Establishment of Firmicutes.

Considerable differences were observed when assessing the efficiency of establishing Firmicutes in the different rodent models by pyrosequencing representative cecal communities. While the GF WKY recipient rat established 31/48 Clostridia cluster IV phylotypes (Fig. 2), the GF and SPF C57BL/6 recipient mice were only able to each establish ≤ 9/48 phylotypes (Figs. 3 and 4). Some rare human-donor Clostridia cluster IV phylotypes were, however, enriched in the GF mouse, while not being detected in the rat. Similarly, Ruminococcaceae (Cluster IV Clostridia members) were reported to contribute only a low-level percent of the total community established in human-microbiota associated mice under different dietary regimes.¹⁹

Of particular interest were the phylotypes of the C. leptum subgroup (Fig. S5) which comprise >18% of the total abundance in the human-donor (as determined by both RT-qPCR and pryosequencing, Table 3 and Fig. S5). The most striking finding was that the GF WKY recipient rat was able to establish 12/15 phylotypes, while the GF C57BL/6 recipient mouse was only able to establish four of these. Furthermore, the antibiotic-treated SPF C57BL/6 recipient mouse was unable to establish any of the C. leptum subgroup phylotypes (Fig. 4). RT-qPCR targeting organisms of the C. leptum subgroup across the ceca of all 31 animals confirmed that GF recipient rats were able to establish more C. leptum than the GF recipient and antibiotic-treated recipient mice (Tables 3 and S5) resembling the relative quantities observed in the human-donor.

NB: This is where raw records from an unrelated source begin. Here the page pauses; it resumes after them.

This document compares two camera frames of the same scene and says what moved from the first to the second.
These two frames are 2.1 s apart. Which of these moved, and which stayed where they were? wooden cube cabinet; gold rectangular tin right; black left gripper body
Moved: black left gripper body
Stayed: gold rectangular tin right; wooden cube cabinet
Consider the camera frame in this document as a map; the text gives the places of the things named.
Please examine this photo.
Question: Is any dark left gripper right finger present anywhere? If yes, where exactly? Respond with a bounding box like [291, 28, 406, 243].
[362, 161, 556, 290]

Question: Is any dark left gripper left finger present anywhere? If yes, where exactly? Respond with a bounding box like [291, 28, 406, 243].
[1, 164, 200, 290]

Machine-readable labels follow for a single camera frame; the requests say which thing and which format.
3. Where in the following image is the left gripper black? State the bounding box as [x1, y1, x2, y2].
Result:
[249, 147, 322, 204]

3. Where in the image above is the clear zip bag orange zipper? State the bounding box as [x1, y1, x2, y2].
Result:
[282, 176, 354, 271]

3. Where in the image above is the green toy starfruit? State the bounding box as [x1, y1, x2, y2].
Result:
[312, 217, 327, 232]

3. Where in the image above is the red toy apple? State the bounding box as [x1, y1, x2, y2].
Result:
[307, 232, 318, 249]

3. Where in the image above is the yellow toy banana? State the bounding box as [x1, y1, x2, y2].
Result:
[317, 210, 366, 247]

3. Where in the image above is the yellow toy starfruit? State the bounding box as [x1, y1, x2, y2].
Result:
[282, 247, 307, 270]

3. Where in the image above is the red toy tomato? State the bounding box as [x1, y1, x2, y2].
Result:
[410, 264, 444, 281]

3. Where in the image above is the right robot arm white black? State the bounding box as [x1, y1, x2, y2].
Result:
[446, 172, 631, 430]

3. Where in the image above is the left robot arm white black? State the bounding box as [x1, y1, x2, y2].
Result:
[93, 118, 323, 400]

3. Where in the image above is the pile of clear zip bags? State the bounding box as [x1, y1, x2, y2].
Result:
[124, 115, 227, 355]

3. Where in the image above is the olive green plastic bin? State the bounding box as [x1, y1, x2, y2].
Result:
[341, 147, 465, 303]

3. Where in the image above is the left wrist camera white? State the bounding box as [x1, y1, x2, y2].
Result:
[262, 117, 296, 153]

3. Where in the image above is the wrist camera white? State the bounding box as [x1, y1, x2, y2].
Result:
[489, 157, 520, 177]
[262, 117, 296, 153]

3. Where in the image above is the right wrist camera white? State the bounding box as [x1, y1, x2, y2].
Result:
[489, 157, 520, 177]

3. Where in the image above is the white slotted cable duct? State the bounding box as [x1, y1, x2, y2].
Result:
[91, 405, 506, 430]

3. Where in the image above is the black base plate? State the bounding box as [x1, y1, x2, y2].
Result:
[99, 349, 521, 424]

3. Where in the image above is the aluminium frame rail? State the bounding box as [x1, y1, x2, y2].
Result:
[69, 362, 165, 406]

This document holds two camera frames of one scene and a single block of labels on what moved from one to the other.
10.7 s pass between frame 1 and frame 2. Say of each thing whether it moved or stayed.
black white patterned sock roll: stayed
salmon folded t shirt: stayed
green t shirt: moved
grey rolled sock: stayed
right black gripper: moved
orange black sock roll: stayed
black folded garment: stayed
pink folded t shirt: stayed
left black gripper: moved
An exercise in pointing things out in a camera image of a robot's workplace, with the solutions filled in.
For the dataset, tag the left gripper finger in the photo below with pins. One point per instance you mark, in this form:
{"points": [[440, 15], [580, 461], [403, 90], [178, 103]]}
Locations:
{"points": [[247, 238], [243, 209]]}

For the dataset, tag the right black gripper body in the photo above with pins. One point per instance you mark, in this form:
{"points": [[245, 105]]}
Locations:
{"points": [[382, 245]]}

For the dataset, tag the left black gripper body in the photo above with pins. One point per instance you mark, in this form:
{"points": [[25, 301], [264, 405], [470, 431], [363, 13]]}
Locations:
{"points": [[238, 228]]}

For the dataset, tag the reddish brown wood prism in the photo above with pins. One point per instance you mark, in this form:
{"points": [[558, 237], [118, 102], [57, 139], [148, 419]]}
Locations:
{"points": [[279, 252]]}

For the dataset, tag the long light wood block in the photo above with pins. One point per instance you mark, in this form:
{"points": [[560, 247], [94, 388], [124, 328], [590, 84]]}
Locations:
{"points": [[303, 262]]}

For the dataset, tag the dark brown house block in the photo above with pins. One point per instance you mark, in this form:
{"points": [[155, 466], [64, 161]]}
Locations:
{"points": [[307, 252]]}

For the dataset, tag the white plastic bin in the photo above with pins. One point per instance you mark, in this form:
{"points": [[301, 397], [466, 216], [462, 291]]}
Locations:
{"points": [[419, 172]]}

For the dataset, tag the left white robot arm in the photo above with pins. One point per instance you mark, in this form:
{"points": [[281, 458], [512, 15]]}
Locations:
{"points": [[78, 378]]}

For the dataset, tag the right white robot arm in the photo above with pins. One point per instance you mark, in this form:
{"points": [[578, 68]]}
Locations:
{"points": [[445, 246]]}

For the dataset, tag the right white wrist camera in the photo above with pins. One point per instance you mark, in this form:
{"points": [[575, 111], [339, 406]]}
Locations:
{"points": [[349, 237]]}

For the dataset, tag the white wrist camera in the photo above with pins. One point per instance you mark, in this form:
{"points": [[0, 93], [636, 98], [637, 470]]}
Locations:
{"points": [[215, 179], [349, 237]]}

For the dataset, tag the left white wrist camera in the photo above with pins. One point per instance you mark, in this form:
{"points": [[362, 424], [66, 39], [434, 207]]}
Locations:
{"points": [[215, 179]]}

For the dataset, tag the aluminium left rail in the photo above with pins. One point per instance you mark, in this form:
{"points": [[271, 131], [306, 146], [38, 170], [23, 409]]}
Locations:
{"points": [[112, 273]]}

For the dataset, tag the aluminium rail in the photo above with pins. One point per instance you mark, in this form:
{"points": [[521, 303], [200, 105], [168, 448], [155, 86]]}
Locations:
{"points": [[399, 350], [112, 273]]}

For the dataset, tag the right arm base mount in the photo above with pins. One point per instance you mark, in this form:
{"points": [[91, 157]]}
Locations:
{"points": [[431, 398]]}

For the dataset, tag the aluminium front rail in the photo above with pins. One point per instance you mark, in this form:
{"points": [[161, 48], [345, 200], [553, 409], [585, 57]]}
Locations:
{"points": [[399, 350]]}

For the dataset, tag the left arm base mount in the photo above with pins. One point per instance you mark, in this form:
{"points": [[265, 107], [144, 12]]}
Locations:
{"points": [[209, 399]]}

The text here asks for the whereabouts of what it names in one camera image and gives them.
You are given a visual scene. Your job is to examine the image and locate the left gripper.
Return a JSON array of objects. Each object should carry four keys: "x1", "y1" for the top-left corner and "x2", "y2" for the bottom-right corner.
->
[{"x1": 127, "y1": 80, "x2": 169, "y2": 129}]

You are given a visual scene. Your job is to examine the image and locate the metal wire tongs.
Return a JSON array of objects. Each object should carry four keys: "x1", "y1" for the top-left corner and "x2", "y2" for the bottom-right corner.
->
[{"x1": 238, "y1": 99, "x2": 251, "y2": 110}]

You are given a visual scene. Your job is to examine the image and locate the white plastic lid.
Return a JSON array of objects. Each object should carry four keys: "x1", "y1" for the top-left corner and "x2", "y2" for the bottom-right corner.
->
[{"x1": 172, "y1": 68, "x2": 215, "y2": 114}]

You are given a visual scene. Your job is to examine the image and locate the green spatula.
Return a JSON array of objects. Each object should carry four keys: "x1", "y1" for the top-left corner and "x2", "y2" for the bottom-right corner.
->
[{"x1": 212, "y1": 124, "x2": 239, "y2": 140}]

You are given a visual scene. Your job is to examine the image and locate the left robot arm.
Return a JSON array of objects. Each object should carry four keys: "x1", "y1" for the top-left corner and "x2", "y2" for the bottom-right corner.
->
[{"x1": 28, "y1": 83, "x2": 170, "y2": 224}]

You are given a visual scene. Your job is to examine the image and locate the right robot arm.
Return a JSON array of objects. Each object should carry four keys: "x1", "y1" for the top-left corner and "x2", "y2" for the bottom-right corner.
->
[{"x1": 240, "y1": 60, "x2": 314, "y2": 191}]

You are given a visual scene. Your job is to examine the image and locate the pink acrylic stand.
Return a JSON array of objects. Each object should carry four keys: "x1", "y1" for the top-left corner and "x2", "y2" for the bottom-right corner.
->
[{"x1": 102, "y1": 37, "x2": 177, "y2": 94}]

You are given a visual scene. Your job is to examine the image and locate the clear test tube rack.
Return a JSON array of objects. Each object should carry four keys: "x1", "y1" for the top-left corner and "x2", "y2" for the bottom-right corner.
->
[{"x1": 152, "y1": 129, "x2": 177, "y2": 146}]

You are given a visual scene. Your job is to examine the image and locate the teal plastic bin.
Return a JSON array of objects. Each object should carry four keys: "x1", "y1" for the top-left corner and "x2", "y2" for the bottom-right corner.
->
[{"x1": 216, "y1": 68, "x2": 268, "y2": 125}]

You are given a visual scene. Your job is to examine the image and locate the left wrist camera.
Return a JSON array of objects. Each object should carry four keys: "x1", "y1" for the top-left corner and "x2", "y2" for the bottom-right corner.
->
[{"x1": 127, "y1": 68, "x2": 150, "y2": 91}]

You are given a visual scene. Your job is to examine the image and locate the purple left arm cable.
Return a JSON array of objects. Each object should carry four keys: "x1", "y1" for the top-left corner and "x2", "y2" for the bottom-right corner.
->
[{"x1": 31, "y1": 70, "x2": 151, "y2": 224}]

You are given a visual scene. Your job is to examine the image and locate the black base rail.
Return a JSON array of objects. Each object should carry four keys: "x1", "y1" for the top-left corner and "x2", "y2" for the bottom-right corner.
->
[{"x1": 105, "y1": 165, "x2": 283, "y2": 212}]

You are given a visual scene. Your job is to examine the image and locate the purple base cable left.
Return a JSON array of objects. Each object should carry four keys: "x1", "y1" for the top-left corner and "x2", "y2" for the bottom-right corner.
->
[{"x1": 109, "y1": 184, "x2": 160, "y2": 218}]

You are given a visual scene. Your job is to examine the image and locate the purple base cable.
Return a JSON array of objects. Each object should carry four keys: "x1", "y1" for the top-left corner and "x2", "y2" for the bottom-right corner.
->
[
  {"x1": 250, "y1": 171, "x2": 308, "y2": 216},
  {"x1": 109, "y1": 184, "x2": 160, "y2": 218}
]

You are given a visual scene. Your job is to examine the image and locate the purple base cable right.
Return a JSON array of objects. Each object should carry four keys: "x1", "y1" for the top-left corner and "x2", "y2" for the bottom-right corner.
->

The human-donor comprised 42 Clostridia cluster XIVa phylotypes accounting for upto 50% of the total abundance in the human-donor (Tables 3 and Fig. S5). RT-qPCR targeting members of Clostridia cluster XIVa (also typically referred to as the C. coccoides group) revealed that all recipient animals established a significant amount of this group. However, while pyrosequencing revealed that the GF WKY recipient rat was able to establish a significant proportion of these phylotypes (29/42), the GF and antibiotic-treated C57BL/6 mice established relatively few phylotypes (8/42 and 1/42, respectively, Figs. 2–4). Although the GF C57BL/6 recipient mice comprised only 9% of the predominant human-donor Firmicutes (Table S2), a further > 20% belonged to the rare fraction of the human-donor Firmicutes (Table S4), mostly belonging to Clostridia cluster XIVa (16%). So although the total abundance of members of this cluster resemble that of the human-donor, the GF mouse model enriched for the rare component of this community and could not establish the abundant members of this very donor.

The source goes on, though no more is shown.